Fernsehkritikerin Simon-Zülch gestorben

epd-bild / Norbert Neetz

Publizistin Sybille Simon-Zülch ist tot (Archivbild)

Publizistin Sybille Simon-Zülch ist tot (Archivbild)

Die Journalistin Sybille Simon-Zülch ist am Samstag im Alter von 74 Jahren gestorben. Sie schrieb unter anderem Hörfunk- und Fernsehkritiken für "epd medien".

Die Fernsehkritikerin und Publizistin Sybille Simon-Zülch ist tot. Sie starb nach Angaben ihres Mannes Thomas Krämer-Badoni im Alter von 74 Jahren am Samstag in Bremen. Simon-Zülch schrieb seit 1978 Hörfunk- und Fernsehkritiken für "epd medien", außerdem für die "Frankfurter Rundschau, die "Süddeutsche Zeitung" und das "Hamburger Abendblatt". In der "Stuttgarter Zeitung" hatte sie eine wöchentliche Fernsehkolumne.

Liebe zum Fernsehen

Simon-Zülch wurde 1945 in Reichenbach an der Fils geboren. Sie studierte Medien- und Kommunikationswissenschaft in Bremen. 1986 gehörte sie zu den Gründern der Bremer Lokalausgabe der "tageszeitung", für die sie einige Jahre als Kulturredakteurin arbeitete.

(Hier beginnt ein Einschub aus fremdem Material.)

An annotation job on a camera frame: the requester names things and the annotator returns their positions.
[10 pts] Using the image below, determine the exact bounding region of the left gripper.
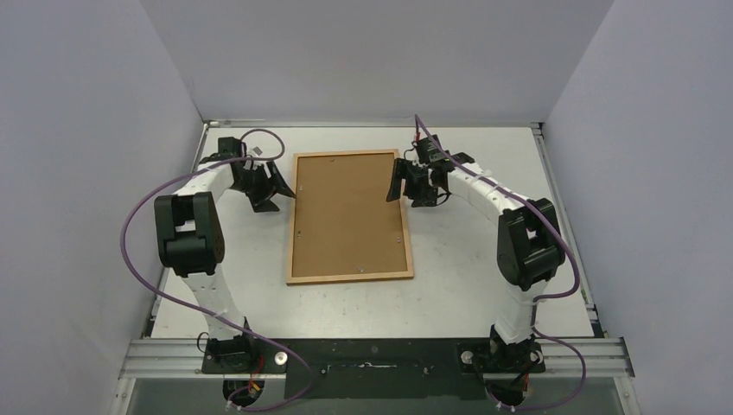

Die Journalistin, die von sich selbst sagte, dass sie aus Liebe zum Fernsehen Kritikerin wurde, war Mitglied verschiedener Jurys für Fernsehpreise, darunter des Grimme Preises, des Deutschen Fernsehpreises und des Robert Geisendörfer Preises. Im November 2000 wurde sie gemeinsam mit Fritz Wolf mit dem Bert Donnepp Preis, dem Deutschen Preis für Medienpublizistik, ausgezeichnet. In seiner Laudatio würdigte der Dokumentarfilmer Thomas Schadt Simon-Zülch damals als "wichtige und unverzichtbare Zeitzeugin des Fernsehens".